### [PROMPT]
Read through the listing below and copy each line in which the word "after" occurs.
■ ■ ■ ■
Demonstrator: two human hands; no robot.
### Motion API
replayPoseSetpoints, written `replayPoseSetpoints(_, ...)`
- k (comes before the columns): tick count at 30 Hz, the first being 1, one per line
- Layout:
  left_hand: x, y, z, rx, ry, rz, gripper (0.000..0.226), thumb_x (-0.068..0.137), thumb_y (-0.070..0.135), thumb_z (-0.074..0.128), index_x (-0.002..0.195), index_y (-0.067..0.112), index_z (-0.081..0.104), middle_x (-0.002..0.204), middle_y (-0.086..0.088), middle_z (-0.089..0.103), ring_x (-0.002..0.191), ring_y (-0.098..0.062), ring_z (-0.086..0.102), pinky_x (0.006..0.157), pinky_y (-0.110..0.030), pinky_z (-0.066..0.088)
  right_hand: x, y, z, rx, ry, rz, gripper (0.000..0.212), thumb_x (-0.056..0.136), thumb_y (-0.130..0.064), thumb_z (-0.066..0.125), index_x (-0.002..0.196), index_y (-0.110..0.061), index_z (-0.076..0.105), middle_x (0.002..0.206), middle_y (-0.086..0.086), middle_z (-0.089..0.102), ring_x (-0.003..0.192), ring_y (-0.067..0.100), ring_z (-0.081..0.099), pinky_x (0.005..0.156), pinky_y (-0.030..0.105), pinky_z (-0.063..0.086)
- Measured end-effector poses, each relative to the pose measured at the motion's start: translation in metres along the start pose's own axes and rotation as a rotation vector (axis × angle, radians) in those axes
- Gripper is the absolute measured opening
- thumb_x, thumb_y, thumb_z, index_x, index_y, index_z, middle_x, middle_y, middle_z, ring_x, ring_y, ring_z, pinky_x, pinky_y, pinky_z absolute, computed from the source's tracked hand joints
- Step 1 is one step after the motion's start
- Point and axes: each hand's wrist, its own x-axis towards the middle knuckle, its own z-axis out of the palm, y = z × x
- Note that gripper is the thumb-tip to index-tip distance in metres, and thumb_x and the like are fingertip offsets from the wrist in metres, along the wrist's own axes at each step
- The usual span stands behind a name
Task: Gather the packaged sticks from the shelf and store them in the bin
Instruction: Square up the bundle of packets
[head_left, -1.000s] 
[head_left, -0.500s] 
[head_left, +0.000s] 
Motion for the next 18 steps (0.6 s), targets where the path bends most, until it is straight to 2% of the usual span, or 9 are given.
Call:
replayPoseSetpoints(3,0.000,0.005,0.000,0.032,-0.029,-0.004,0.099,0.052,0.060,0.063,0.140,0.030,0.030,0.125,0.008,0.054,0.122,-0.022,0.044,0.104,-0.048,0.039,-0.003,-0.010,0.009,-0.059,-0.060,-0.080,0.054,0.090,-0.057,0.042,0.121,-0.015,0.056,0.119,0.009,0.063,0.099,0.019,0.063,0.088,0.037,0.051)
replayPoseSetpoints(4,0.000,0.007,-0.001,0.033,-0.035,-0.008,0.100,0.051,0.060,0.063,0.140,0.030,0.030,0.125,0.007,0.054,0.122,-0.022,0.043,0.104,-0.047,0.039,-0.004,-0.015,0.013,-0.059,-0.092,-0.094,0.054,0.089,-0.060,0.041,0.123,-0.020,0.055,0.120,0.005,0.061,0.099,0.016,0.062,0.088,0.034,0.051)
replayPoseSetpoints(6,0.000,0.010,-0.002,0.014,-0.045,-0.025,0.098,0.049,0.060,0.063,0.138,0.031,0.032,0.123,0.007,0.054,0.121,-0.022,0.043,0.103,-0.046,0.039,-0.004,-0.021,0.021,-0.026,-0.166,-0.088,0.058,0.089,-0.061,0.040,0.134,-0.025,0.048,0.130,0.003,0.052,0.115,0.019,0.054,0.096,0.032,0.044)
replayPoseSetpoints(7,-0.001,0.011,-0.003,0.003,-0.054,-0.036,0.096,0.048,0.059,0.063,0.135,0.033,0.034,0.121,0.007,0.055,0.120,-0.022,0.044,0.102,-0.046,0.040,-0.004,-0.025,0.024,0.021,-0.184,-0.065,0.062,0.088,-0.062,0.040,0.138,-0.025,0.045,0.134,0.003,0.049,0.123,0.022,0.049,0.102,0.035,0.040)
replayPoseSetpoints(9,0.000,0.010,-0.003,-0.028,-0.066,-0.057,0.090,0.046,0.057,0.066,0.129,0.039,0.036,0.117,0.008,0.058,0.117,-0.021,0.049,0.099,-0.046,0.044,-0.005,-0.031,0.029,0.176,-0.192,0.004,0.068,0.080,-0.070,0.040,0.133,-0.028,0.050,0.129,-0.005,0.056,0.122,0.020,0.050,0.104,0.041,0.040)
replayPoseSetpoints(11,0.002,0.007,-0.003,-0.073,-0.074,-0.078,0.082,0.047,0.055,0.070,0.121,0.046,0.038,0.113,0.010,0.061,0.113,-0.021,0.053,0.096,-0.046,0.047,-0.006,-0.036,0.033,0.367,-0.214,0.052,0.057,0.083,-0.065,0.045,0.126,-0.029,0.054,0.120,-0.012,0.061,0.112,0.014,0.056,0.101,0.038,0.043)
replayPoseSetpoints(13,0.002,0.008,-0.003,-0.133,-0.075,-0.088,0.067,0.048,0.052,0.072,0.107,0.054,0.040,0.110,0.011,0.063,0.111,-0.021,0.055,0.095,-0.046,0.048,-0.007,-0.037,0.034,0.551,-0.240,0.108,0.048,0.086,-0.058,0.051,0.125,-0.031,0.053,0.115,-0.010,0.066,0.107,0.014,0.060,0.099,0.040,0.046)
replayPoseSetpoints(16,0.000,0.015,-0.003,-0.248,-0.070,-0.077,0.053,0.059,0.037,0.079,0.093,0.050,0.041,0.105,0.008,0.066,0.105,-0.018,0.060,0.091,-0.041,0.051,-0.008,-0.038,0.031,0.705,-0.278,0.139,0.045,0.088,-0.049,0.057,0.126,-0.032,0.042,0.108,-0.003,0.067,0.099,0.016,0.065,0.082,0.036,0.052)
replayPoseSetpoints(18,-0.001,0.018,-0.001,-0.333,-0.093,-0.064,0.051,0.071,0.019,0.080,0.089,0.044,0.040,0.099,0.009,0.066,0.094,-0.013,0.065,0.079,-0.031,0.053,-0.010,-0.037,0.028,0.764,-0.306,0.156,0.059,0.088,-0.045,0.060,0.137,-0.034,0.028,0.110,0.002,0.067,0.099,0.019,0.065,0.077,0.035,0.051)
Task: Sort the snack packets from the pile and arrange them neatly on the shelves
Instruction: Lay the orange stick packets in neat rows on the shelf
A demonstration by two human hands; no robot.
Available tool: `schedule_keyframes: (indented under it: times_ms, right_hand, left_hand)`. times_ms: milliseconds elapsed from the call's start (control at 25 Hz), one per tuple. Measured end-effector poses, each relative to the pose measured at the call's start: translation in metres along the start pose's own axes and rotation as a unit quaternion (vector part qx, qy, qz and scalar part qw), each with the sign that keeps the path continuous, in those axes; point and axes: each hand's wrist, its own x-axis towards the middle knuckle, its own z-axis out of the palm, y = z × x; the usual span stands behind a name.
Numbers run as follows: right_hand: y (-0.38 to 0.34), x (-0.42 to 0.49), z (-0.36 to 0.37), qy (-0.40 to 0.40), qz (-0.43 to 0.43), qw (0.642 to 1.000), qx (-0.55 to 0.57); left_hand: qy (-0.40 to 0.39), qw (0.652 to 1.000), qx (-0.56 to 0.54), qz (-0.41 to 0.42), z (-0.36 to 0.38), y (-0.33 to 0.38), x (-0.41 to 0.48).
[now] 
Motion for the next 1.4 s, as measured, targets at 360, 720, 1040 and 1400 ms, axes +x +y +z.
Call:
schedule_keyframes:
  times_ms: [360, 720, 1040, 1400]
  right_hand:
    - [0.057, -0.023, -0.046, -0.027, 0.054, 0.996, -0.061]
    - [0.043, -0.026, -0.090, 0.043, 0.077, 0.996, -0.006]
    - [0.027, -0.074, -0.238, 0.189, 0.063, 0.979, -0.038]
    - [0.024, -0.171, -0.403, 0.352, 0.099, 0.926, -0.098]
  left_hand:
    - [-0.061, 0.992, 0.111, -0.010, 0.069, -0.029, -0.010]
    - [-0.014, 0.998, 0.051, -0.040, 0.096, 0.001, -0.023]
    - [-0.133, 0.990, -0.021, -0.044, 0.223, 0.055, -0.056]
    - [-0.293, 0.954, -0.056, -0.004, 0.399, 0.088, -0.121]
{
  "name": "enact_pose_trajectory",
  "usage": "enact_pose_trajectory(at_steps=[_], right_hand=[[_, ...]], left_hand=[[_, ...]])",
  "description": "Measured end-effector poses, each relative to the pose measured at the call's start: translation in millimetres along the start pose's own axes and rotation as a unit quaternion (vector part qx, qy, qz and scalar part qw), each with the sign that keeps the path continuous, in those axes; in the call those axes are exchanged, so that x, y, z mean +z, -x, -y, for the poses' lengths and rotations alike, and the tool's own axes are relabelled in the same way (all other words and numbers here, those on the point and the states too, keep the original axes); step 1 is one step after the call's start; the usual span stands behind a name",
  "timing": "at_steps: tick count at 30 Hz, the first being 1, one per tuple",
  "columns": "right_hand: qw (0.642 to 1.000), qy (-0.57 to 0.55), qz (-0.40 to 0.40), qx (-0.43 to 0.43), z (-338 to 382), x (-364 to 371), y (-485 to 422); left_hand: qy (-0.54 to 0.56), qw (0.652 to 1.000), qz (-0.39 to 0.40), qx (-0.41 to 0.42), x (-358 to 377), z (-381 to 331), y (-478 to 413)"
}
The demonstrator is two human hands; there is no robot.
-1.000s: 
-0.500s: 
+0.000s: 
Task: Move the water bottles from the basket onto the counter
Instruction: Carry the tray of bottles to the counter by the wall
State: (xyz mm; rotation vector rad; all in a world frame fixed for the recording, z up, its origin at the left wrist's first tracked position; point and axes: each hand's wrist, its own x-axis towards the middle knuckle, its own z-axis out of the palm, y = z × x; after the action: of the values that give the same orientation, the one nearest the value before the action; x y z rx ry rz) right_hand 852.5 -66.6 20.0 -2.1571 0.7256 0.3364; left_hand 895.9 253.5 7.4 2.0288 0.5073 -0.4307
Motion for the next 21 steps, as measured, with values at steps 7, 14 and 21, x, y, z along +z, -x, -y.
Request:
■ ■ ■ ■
### [TASK OUTPUT]
- Step 1 is one step after the motion's start
  "description": "Measured end-effector poses, each relative to the pose measured at the call's start: translation in millimetres along the start pose's own axes and rotation as a unit quaternion (vector part qx, qy, qz and scalar part qw), each with the sign that keeps the path continuous, in those axes; in the call those axes are exchanged, so that x, y, z mean +z, -x, -y, for the poses' lengths and rotations alike, and the tool's own axes are relabelled in the same way (all other words and numbers here, those on the point and the states too, keep the original axes); step 1 is one step after the call's start; the usual span stands behind a name",
State: (xyz mm; rotation vector rad; all in a world frame fixed for the recording, z up, its origin at the left wrist's first tracked position; point and axes: each hand's wrist, its own x-axis towards the middle knuckle, its own z-axis out of the palm, y = z × x; after the action: of the values that give the same orientation, the one nearest the value before the action; x y z rx ry rz) right_hand 852.5 -66.6 20.0 -2.1571 0.7256 0.3364; left_hand 895.9 253.5 7.4 2.0288 0.5073 -0.4307

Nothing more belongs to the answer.